• WHAT THE TASK REQUIRES
Only the lines with "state" in them need to be copied from the listing.

• DATA EXTRACT
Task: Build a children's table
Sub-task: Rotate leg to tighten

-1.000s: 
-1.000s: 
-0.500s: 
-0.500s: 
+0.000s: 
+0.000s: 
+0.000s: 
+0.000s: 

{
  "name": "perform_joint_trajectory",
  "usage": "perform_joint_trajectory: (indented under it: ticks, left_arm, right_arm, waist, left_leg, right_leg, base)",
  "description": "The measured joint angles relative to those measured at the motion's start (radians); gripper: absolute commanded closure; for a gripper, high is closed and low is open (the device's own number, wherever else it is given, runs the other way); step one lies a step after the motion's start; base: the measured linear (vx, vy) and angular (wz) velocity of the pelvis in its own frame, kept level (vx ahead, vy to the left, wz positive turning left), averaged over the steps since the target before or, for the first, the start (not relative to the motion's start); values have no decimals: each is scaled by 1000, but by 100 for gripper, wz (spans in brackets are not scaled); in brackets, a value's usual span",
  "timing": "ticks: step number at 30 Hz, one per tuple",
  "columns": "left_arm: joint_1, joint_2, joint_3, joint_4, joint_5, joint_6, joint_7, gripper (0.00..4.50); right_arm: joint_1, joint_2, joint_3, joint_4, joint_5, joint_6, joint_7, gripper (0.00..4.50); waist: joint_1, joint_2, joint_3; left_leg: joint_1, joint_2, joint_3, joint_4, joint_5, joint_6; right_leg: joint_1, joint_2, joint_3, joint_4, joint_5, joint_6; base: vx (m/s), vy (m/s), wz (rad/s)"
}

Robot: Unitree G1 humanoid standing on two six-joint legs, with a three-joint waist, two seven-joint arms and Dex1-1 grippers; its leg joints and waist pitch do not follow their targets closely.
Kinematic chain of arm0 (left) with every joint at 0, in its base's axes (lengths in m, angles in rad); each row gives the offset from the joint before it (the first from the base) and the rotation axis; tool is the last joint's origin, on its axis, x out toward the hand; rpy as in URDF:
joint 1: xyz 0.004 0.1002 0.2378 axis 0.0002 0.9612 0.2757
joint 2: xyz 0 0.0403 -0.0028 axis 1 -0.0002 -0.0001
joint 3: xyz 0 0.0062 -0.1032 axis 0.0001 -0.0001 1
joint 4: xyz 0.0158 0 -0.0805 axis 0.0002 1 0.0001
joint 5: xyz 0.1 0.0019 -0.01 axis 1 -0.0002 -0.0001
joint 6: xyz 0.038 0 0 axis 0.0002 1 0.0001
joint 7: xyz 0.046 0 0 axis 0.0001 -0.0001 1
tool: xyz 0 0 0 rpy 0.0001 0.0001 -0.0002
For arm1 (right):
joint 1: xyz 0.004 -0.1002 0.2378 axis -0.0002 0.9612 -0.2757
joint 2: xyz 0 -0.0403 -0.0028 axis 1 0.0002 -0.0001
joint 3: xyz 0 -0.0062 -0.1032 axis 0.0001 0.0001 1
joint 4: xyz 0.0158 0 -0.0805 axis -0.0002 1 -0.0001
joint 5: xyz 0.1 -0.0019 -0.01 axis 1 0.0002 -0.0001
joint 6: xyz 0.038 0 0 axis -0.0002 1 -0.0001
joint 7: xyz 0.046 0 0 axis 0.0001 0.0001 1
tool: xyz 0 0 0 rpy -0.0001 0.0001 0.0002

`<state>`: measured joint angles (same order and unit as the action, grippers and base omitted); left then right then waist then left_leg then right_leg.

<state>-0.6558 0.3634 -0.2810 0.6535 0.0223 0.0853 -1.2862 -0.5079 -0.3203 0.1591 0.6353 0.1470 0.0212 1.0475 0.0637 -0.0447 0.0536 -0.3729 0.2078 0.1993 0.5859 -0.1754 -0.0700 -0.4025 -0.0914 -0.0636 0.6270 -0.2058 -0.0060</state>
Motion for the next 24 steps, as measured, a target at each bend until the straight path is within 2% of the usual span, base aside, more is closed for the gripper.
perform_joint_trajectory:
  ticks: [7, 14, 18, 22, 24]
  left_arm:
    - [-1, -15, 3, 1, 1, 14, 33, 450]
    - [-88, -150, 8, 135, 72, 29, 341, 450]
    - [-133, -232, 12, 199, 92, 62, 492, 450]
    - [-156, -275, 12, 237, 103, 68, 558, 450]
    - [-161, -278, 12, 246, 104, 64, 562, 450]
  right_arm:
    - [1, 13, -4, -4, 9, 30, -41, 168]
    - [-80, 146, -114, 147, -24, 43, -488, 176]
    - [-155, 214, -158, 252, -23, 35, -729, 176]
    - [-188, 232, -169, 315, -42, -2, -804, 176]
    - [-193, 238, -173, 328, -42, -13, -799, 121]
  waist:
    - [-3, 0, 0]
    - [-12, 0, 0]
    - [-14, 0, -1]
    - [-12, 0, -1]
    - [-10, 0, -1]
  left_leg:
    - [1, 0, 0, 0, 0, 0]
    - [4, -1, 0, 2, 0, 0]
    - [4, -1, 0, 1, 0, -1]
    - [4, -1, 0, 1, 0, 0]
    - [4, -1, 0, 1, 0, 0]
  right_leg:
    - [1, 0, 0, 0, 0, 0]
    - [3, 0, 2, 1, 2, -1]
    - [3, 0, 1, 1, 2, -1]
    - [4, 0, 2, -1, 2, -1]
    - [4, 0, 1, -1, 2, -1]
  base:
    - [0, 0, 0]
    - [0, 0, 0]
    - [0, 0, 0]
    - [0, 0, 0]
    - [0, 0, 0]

• TASK ANSWER
`<state>`: measured joint angles (same order and unit as the action, grippers and base omitted); left then right then waist then left_leg then right_leg.
<state>-0.6558 0.3634 -0.2810 0.6535 0.0223 0.0853 -1.2862 -0.5079 -0.3203 0.1591 0.6353 0.1470 0.0212 1.0475 0.0637 -0.0447 0.0536 -0.3729 0.2078 0.1993 0.5859 -0.1754 -0.0700 -0.4025 -0.0914 -0.0636 0.6270 -0.2058 -0.0060</state>

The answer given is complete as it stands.